# REQUIRED WORK
With pictures excluded, copy word for word the lines in the data below from the line containing "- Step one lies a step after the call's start" through the line containing "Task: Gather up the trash".
*** INFORMATION ***
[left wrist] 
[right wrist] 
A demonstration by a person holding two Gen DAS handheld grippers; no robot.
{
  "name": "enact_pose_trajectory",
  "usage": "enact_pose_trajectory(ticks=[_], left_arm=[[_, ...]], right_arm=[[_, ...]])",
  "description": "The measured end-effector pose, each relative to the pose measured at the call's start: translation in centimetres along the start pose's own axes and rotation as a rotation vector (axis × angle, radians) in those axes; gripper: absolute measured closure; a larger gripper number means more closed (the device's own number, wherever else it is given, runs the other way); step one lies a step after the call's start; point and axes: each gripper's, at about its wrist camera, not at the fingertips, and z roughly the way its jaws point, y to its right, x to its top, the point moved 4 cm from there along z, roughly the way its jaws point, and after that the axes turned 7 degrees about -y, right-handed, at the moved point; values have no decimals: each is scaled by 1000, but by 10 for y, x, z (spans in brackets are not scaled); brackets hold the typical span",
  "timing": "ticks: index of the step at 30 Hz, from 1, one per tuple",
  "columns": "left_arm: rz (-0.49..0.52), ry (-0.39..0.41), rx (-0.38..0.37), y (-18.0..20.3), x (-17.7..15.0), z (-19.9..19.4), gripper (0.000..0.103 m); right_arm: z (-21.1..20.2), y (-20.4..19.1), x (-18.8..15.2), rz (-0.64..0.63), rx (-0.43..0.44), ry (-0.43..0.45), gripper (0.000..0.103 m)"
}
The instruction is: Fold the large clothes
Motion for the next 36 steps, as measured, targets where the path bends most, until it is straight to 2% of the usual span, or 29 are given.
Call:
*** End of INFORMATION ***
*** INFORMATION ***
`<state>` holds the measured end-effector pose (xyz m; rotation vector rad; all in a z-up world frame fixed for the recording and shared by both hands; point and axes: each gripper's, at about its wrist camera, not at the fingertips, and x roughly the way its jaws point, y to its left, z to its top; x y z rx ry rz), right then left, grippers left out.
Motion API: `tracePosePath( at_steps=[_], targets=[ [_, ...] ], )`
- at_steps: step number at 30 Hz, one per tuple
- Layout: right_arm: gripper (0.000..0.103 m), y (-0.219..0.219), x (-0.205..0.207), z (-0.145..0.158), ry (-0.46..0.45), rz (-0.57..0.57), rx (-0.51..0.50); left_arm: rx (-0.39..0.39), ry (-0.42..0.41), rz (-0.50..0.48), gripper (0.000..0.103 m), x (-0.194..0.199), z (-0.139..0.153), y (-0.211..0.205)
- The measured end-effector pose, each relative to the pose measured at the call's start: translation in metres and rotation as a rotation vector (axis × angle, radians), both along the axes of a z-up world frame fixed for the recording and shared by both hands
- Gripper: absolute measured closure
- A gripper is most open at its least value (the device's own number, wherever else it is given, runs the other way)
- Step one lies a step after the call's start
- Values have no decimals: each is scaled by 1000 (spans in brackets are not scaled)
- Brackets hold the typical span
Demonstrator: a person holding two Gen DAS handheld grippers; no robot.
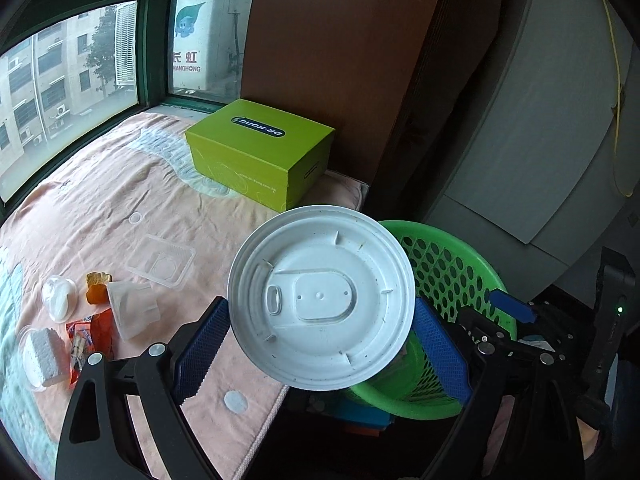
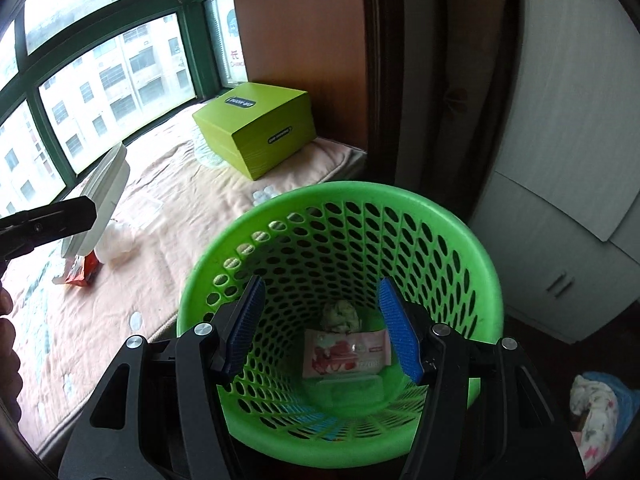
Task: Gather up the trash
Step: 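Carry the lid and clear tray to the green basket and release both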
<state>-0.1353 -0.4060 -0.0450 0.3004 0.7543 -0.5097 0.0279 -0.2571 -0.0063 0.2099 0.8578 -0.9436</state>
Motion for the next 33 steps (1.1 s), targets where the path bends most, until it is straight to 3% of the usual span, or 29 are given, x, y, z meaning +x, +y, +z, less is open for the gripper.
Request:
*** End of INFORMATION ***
# SOLUTION TO THIS TASK
- Step one lies a step after the call's start
- Values have no decimals: each is scaled by 1000 (spans in brackets are not scaled)
- Brackets hold the typical span
Demonstrator: a person holding two Gen DAS handheld grippers; no robot.
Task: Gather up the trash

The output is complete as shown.